**DESCRIPTION OF THE TASK:**
Search the records for the word "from" and copy each line in which it appears.

-------

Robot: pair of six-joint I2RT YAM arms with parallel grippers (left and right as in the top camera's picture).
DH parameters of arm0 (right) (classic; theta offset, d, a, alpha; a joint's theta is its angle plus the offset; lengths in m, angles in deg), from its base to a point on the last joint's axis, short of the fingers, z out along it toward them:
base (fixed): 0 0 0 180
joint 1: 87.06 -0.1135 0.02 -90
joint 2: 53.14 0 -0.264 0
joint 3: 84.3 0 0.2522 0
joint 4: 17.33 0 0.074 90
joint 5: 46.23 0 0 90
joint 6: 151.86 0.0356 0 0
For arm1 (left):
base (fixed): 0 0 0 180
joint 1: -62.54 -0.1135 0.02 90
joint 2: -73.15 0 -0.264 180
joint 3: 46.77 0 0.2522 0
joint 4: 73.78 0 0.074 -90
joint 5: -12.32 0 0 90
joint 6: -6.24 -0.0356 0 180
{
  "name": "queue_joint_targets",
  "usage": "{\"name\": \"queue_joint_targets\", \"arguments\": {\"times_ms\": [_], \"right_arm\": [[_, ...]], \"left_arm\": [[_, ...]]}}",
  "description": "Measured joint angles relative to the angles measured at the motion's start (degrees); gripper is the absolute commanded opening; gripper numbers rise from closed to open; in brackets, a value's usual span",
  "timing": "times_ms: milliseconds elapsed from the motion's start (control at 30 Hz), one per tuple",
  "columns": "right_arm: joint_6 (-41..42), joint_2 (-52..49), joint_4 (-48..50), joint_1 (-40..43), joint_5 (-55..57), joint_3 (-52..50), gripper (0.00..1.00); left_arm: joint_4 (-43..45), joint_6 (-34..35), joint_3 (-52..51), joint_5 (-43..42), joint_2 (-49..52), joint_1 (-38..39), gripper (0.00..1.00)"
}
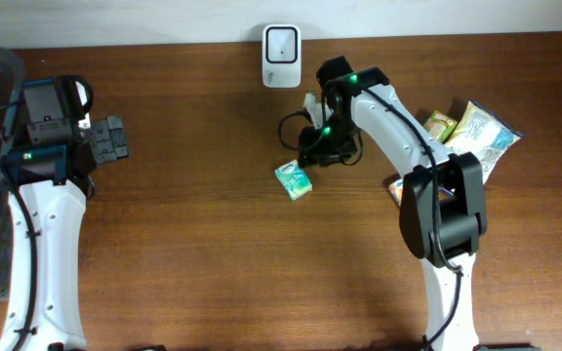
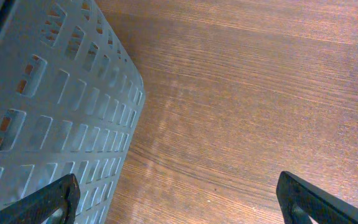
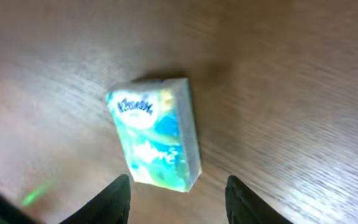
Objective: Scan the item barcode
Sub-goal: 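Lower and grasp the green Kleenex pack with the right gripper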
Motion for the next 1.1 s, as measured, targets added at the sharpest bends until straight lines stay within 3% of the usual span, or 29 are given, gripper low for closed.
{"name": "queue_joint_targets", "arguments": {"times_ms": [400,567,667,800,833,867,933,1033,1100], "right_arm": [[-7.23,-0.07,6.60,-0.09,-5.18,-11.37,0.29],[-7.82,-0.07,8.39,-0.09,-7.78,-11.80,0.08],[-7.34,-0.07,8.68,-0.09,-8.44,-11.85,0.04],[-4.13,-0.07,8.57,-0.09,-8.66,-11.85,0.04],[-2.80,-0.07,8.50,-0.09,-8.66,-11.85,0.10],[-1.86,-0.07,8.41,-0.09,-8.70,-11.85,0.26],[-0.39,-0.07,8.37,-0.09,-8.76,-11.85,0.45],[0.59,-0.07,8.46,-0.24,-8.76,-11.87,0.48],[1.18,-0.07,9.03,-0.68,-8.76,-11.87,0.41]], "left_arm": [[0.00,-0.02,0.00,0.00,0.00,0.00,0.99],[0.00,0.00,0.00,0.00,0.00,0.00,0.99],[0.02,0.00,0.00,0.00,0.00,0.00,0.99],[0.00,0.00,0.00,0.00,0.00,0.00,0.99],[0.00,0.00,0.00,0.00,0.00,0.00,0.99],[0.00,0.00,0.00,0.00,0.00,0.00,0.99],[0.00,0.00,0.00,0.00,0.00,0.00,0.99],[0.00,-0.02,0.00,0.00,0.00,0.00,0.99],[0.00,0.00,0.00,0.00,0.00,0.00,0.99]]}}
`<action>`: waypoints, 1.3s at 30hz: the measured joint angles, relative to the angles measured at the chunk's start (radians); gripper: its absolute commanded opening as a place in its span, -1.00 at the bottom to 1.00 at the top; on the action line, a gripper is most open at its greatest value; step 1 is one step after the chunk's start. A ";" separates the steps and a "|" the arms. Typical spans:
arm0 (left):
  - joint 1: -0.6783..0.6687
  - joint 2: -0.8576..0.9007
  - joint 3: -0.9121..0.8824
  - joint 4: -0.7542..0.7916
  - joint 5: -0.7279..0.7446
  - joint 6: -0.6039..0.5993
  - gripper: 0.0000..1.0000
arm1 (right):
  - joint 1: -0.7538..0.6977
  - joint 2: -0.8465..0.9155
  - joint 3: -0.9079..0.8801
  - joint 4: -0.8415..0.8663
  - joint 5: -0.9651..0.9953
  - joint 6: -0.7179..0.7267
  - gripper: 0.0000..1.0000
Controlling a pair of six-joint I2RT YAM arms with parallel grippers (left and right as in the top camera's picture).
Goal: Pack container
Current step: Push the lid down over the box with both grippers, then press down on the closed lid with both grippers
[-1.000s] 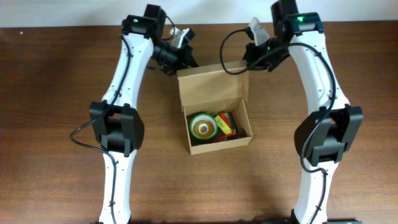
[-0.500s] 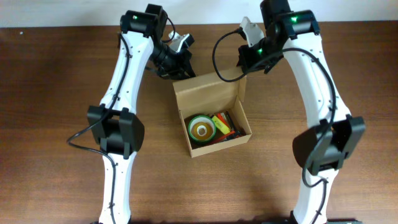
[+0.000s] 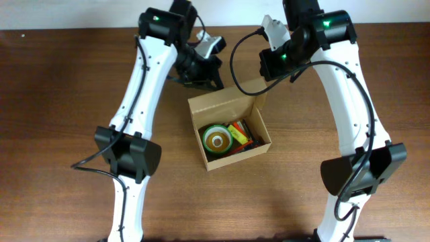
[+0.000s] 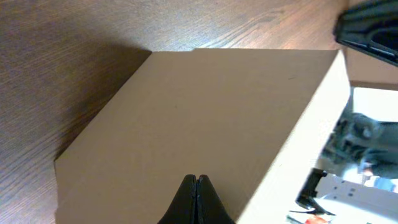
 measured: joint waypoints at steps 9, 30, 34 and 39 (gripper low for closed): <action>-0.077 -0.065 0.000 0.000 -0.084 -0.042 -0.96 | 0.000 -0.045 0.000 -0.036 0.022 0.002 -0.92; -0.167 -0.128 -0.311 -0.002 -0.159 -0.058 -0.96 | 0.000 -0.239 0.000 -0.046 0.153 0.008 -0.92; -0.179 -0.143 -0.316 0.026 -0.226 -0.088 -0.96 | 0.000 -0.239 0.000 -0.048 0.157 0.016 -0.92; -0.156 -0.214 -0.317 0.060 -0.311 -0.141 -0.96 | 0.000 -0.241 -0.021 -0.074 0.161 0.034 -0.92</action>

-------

**TASK OUTPUT:**
DH parameters of arm0 (right) (classic; theta offset, d, a, alpha; a joint's theta is its angle plus the offset; lengths in m, angles in deg), from its base to a point on the last joint's axis, short of the fingers, z out along it toward them:
  "description": "Measured joint angles relative to the angles measured at the motion's start (degrees); gripper is the absolute commanded opening; gripper numbers rise from closed to open; in brackets, a value's usual span",
  "timing": "times_ms: milliseconds elapsed from the motion's start (control at 30 Hz), one per tuple",

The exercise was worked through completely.